On Subjectivity and Art (a continuation)…

Yesterday I wrote a post that broached the subject of art and non-art, a post in which I take the position that not all making, not all acts of creativity are in fact art, that art is a specific subset of creative production that can be understood by and through its historical context. This is not to say that art is fundamentally better than other endeavors, just that it is unique within the landscape of human production. I do not posit specific rules for what art is; instead I suggest that the making of art is at minimum circumscribed by its relation to its own heritage.

For some, any such defining of art is anathema, a position that has largely emerged over the last forty years. From this perspective, art is understood primarily as a creative act, one that takes aesthetic form. Art is then fundamentally subjective, determined by the viewer or the maker. Art is whatever we want it to be.

For the moment I’d like to adopt that position and see where it takes me, to follow out the implications that arise for how we might think and talk about art. Before doing so, let me clarify why I think this conversation matters. I don’t really care if something is art or not; in fact I have spent the vast majority of my career exploring the boundaries of the artistic endeavor. I have long been more intrigued by notion of interesting actions, by making that extends a conversation and posits remarkable questions. In this Marcel Duchamp has long been my Virgil.

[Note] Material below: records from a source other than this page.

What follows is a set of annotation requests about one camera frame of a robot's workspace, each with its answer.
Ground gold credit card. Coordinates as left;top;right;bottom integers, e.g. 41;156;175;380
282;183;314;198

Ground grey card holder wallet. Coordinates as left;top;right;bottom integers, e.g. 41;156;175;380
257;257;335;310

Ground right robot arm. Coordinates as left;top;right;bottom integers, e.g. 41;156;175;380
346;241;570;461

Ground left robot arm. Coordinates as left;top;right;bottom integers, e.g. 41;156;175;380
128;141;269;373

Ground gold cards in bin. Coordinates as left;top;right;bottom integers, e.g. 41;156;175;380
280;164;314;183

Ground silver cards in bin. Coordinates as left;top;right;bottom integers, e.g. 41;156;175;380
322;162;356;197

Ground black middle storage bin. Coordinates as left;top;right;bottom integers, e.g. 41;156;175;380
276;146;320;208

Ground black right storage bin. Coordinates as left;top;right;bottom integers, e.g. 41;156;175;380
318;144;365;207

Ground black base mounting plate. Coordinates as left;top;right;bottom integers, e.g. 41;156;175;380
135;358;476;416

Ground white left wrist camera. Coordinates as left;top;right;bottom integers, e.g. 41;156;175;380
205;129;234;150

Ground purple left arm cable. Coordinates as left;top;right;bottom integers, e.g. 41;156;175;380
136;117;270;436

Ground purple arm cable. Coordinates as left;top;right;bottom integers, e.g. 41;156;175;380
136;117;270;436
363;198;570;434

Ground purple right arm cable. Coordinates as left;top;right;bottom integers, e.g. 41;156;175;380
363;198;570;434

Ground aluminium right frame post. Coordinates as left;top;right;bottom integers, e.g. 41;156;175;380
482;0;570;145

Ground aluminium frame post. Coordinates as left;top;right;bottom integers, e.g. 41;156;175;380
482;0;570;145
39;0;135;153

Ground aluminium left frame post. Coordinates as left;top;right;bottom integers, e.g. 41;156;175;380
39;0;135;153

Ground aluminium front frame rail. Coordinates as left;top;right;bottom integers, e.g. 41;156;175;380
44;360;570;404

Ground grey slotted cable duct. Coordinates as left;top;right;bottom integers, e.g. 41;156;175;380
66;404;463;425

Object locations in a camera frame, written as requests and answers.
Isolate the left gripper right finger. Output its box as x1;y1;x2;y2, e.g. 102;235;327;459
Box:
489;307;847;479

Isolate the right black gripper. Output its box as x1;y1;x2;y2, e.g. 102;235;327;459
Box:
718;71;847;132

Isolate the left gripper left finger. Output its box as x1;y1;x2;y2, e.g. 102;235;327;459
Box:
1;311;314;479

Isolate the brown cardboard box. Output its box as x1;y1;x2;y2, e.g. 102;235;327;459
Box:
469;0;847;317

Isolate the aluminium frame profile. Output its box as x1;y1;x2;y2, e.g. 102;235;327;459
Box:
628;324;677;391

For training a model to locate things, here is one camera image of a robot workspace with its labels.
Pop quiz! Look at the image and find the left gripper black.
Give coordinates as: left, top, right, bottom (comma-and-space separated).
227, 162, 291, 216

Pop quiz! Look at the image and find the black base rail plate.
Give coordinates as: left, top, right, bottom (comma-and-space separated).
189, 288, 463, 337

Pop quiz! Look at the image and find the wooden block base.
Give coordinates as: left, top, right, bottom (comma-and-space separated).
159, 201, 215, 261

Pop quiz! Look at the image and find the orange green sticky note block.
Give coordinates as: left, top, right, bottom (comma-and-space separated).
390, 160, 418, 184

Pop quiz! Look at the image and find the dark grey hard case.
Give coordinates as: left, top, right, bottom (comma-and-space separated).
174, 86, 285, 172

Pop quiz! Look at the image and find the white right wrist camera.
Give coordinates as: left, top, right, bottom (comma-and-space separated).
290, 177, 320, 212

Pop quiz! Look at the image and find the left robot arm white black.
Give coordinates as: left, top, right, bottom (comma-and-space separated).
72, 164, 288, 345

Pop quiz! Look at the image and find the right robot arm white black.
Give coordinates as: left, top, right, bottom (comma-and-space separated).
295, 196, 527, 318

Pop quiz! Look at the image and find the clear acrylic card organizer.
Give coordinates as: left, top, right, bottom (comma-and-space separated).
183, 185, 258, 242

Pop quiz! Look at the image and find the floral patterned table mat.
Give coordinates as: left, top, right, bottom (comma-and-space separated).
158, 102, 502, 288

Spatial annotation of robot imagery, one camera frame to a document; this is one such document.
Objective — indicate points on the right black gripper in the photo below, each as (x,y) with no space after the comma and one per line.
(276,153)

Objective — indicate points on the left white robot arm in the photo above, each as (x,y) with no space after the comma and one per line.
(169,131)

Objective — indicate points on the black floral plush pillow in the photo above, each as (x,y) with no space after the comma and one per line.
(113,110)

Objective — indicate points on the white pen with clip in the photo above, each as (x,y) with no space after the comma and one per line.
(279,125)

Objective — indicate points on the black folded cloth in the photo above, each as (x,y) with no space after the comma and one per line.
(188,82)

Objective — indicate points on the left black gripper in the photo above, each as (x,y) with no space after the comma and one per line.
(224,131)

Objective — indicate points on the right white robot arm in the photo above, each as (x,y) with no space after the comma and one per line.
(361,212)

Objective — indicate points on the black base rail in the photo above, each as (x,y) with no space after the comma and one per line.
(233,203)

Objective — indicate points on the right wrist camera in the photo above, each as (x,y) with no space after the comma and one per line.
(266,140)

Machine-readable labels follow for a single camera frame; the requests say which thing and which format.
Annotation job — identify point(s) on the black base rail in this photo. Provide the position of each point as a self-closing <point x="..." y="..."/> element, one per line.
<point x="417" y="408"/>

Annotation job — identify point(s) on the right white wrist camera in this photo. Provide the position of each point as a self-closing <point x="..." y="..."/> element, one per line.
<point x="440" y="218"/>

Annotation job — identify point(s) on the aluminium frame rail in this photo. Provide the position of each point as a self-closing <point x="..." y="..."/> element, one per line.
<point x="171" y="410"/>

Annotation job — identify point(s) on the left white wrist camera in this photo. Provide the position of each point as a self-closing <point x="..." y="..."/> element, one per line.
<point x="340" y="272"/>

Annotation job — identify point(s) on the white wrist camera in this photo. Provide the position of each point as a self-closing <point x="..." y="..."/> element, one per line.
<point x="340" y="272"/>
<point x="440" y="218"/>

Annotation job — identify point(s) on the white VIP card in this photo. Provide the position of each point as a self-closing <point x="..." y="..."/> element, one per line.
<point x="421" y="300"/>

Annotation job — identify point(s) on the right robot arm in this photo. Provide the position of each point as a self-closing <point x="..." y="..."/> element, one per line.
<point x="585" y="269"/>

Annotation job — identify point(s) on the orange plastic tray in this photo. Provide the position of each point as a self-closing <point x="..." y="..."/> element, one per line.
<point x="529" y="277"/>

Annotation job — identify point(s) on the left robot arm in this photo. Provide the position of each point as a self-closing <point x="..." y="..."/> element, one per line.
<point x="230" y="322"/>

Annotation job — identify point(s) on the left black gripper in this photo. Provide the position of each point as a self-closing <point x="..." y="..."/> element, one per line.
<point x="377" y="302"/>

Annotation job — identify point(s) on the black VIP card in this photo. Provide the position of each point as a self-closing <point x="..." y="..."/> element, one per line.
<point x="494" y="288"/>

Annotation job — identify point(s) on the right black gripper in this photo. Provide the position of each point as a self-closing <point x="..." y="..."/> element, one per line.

That said, I do think the terms we use are important; they frame our conversations and allow for more eloquent discussion. Words and concepts too broadly drawn foster confusion, while terms too narrowly defined stifle meaningful communication. My goal is rarely to define; instead I aim to enhance the conversation, to propel another set of questions. The question of art is a serious one, the understanding of which I believe has very real ramifications both culturally and individually.

That said, let’s consider art as a purely subjective activity. Let us imagine that art is somehow a field that is of a special class, one that has no circumscribed bounds, no matter how loose, that art, unlike literature or medicine, admits all endeavors, or at the least all acts of making.

Question One: If art is purely subjective how do we evaluate its merits?

Certainly we would all concede that some art is better than others. It is a simple fact that Cézanne was a better artist, on all fronts, that I will ever hope to be. I do not consider this a negative, just a truth. It is a rare artist in the history of the world who has produced works on that level. But if art is subjective, how could we ever make such a determination? On what basis could one piece be deemed better than another?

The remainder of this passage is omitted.